Required work
Only the lines of the data below from the one with "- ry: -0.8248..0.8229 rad" through the one with "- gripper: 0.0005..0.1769" are wanted. Repeat them exactly.

* * * * * * * * *

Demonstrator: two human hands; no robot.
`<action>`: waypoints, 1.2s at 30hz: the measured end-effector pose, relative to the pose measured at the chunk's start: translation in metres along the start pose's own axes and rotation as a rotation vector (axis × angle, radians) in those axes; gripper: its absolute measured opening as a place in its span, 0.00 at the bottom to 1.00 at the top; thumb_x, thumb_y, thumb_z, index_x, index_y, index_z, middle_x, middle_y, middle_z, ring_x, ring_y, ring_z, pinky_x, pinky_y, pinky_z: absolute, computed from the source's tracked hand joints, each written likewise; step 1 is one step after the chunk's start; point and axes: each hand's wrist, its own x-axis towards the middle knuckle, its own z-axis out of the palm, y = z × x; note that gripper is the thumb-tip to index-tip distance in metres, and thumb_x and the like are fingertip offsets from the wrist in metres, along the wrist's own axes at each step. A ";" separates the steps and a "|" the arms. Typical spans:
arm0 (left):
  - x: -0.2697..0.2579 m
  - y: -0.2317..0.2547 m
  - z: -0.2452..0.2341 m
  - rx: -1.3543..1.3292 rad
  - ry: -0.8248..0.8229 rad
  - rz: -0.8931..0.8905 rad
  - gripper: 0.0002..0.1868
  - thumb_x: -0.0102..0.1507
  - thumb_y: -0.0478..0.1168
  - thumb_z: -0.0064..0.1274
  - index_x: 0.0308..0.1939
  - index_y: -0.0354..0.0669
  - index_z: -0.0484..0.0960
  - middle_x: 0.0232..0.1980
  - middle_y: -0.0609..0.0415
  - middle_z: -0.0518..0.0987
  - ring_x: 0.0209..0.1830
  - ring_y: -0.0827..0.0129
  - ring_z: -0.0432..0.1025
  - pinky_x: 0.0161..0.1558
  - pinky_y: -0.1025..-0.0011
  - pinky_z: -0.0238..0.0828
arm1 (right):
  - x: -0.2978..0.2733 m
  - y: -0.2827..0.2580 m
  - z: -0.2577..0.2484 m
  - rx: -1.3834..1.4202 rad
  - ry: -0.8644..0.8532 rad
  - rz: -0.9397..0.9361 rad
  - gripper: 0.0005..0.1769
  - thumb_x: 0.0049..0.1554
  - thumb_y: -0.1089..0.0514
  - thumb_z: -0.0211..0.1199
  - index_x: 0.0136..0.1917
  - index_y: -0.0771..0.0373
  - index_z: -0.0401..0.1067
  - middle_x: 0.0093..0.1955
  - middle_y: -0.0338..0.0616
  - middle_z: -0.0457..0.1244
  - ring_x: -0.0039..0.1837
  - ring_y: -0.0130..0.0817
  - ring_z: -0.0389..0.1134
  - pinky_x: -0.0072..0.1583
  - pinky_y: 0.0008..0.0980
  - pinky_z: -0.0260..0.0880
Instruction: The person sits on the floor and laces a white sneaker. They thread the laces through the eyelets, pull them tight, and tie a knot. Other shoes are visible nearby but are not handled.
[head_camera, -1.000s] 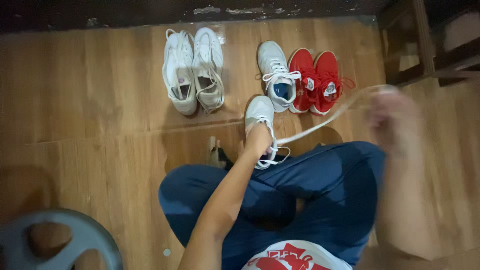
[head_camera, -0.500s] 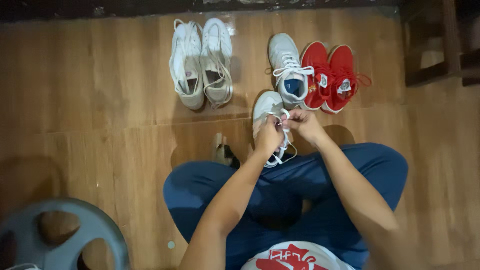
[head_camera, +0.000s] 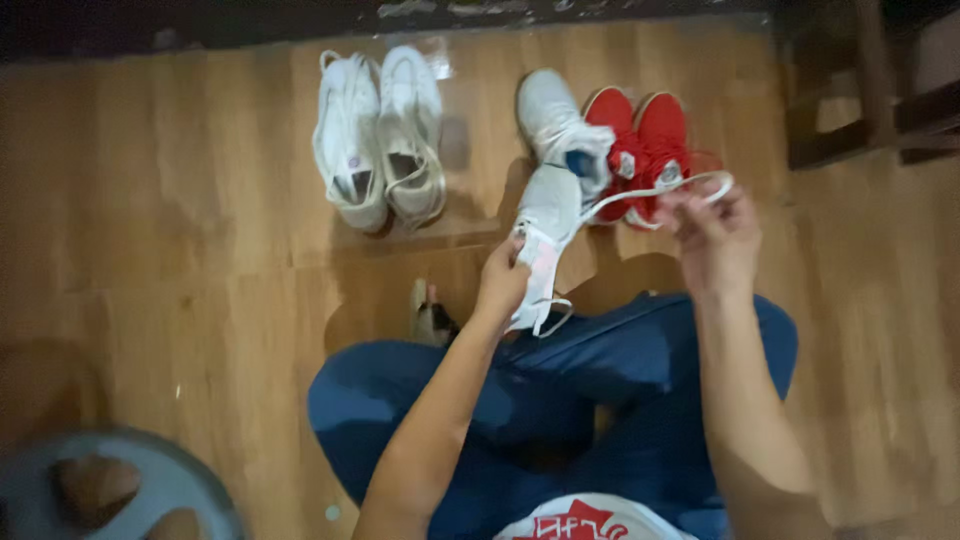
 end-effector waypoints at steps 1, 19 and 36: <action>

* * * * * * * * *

Written reply
  - ry: -0.8248..0.8229 rad
  - rz: -0.8931..0.8905 rad
  - gripper: 0.0002..0.1868
  - thumb_x: -0.0102..0.1507
  - thumb_y: -0.0478..0.1168
  - thumb_z: -0.0064..0.1274
  - index_x: 0.0308..0.1939
  - index_y: -0.0354..0.0669
  - index_z: -0.0484..0.0960
  - middle_x: 0.0232..0.1980
  - middle_y: -0.0609..0.0415
  - middle_z: -0.0518..0.0987
  - ring_x: 0.0209..0.1830
  - ring_y: -0.0827..0.0129
  - ring_z: -0.0432..0.1025
  - pinky_x: 0.0161..0.1558
  - pinky_y: -0.1025..-0.0011
  - pinky_z: -0.0238..0.0828
arm1 (right):
  - x: -0.2978..0.2733 m
  - y: -0.2827..0.2580 m
  - z: -0.2577..0.2484 m
  - rx: -1.3834..1.4202 rad
  - ry: -0.8644..0.8532 rad
  - rz: -0.9397..0.9361 rad
  - gripper: 0.0005..0.1769

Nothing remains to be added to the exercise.